> TRY IT
Each line below with the string "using" should be copied.

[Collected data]
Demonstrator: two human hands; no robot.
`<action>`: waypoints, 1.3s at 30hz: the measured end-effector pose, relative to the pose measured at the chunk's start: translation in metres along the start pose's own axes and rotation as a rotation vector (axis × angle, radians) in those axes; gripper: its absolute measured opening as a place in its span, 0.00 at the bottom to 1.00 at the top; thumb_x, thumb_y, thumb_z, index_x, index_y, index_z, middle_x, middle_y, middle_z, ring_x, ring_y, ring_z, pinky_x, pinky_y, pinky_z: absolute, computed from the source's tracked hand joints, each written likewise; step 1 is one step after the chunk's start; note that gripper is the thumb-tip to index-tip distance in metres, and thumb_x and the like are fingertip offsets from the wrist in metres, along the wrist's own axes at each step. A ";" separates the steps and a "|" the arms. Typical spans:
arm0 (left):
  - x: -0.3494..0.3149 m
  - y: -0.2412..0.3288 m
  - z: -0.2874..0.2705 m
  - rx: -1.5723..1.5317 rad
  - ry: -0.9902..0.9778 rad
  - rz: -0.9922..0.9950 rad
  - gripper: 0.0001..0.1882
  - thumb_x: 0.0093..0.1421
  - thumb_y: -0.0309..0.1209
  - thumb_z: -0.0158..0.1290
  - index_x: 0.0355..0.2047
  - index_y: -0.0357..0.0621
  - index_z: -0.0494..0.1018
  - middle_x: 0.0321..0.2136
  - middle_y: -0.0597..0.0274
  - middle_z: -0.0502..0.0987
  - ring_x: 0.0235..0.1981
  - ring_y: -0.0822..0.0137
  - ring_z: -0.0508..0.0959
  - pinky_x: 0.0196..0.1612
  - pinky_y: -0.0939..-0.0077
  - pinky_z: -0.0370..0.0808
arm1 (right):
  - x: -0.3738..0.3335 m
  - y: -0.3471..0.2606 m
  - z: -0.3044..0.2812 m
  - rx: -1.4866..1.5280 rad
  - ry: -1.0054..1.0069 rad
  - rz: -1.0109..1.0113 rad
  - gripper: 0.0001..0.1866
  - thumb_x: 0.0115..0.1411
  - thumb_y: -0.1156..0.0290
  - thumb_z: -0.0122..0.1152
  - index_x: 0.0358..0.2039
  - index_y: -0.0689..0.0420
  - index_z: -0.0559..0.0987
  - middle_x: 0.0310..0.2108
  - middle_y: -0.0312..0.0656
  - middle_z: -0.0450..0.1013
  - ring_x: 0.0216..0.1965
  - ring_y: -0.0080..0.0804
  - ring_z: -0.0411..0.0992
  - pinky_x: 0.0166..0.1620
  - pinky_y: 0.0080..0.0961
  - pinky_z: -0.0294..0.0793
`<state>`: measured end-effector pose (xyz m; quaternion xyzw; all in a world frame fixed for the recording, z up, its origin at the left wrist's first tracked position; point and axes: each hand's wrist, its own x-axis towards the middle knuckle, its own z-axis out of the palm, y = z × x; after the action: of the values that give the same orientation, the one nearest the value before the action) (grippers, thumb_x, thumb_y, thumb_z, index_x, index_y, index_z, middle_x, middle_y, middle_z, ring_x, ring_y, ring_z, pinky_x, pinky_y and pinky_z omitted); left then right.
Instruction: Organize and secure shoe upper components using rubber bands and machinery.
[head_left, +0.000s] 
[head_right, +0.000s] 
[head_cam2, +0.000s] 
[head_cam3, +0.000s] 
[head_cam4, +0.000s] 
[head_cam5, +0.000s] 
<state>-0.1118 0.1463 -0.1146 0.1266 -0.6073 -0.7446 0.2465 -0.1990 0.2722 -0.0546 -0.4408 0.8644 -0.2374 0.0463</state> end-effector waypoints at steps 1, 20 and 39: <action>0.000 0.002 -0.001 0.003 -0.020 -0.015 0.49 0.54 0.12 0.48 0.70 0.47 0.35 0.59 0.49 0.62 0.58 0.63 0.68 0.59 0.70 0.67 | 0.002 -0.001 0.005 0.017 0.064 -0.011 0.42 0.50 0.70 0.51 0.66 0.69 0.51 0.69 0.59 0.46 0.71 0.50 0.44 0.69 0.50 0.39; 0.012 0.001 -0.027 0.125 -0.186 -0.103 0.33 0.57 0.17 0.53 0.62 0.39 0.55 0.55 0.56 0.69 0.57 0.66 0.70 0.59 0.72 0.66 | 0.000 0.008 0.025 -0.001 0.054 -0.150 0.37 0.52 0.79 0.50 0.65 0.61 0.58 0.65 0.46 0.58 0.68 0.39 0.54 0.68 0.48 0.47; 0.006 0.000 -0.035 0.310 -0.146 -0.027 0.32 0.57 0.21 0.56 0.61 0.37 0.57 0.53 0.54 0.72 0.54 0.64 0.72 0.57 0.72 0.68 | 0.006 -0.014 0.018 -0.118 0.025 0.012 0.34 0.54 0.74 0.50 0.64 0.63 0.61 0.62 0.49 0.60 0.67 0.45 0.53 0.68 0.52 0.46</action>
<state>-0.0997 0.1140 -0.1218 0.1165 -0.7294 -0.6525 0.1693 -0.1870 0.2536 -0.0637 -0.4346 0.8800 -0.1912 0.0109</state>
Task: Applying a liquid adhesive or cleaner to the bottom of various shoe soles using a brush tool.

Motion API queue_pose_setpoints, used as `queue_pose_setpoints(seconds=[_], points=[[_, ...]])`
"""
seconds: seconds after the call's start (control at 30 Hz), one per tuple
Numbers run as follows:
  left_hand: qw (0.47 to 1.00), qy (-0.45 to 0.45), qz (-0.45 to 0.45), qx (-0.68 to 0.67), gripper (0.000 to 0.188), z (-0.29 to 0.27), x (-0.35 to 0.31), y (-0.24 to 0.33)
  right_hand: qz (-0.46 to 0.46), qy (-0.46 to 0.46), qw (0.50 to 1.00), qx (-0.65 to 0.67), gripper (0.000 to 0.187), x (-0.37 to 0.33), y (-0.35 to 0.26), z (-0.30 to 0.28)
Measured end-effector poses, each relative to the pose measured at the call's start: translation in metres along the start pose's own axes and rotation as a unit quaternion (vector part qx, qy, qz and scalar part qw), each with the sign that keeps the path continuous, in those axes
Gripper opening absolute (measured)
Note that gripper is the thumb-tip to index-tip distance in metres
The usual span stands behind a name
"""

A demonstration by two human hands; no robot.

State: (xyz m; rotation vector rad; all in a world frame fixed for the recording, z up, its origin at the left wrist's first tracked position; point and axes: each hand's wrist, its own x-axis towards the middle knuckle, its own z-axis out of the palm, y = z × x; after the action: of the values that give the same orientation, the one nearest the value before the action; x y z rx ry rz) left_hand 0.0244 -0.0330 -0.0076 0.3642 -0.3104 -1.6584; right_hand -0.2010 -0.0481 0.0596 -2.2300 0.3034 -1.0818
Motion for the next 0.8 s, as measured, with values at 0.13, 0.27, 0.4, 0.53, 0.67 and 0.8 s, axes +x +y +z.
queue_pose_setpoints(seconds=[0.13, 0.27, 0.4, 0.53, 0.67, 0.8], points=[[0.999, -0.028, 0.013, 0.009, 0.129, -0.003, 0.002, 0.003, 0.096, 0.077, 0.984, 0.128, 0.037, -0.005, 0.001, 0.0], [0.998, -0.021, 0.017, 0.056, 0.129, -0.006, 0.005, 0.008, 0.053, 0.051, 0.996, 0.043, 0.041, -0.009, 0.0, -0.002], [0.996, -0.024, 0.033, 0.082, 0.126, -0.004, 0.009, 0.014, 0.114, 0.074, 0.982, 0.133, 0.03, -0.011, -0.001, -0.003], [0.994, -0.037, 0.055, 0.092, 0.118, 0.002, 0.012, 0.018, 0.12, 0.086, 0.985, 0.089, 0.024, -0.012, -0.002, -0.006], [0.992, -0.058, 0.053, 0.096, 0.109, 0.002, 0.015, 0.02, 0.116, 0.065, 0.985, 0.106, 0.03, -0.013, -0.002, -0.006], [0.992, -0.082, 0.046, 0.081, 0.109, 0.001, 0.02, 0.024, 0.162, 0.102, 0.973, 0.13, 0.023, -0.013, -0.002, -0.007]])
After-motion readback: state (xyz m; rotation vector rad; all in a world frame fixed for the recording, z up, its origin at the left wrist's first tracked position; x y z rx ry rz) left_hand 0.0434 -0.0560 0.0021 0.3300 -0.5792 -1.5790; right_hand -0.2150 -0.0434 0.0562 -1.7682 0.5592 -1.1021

> ANSWER SECTION
Instruction: Organize and secure shoe upper components using rubber bands and machinery.
Task: Applying a liquid adhesive or cleaner to the bottom of various shoe soles using a brush tool.

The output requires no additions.